■ PROBLEM TO WORK ON: Give back every line of the material exactly, as it appears below.

***

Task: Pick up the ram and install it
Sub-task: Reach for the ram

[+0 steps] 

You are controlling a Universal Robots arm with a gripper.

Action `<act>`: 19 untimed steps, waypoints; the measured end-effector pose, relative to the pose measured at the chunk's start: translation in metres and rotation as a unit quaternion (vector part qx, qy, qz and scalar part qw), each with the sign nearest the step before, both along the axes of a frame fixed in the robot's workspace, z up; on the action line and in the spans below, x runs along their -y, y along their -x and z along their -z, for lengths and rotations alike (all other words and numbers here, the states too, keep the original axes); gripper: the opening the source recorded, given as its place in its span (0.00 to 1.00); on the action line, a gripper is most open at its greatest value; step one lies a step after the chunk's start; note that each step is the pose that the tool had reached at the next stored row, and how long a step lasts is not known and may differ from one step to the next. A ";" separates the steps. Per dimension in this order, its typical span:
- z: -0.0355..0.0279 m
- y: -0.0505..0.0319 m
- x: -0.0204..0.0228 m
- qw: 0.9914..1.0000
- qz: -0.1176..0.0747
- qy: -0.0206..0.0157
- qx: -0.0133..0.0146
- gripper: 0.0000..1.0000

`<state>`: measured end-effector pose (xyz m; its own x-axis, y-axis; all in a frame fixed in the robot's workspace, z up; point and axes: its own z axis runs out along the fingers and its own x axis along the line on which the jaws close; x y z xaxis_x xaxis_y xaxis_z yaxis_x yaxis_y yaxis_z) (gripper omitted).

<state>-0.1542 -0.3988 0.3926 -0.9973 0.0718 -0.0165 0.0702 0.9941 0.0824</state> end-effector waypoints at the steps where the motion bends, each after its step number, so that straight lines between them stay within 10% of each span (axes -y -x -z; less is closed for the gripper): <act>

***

■ ANSWER TO THIS PROBLEM:
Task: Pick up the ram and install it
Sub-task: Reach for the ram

[+0 steps] 

You are controlling a Universal Robots arm with a gripper.

Action `<act>`: 19 untimed steps, waypoints; the measured end-effector pose, relative to the pose measured at the chunk's start: translation in metres and rotation as a unit quaternion (vector part qx, qy, qz and scalar part qw), each with the sign nearest the step before, both along the axes of a frame fixed in the robot's workspace, z up; on the action line and in the spans below, x runs along their -y, y along their -x and z along their -z, for lengths and rotations alike (all other words and numbers here, the states too, keep the original axes); gripper: the opening the source recorded, given as its place in its span (0.00 to 1.00); on the action line, a gripper is most open at its greatest value; step one lies a step after the chunk's start; note that each step is the pose that the tool had reached at the next stored row, and how long a step lasts is not known and may differ from one step to the next. A ";" separates the steps. Per dimension in this order, its typical span:
- z: -0.0355..0.0279 m
- y: -0.0505..0.0319 m
- x: -0.0204..0.0228 m
- qw: 0.9914..1.0000
- qz: -0.1176..0.0747
- qy: -0.0206..0.0157
- qx: -0.0133..0.0146
- gripper: 0.0000..1.0000

`<state>`: measured end-effector pose (xyz m; its own x-axis, y-axis; all in a frame fixed in the robot's workspace, z up; point and axes: its own z axis runs out along the fingers and its own x axis along the line on which the jaws close; x y z xaxis_x xaxis_y xaxis_z yaxis_x yaxis_y yaxis_z) (gripper omitted).

<state>-0.1542 -0.3988 0.3926 -0.9973 0.0718 -0.0165 0.0702 0.9941 0.0824</state> end-effector waypoints at the steps where the motion bends, each after its step number, so that straight lines between them stay within 10% of each span (axes -y -x -z; less is closed for the gripper): <act>

That brings the answer to completion.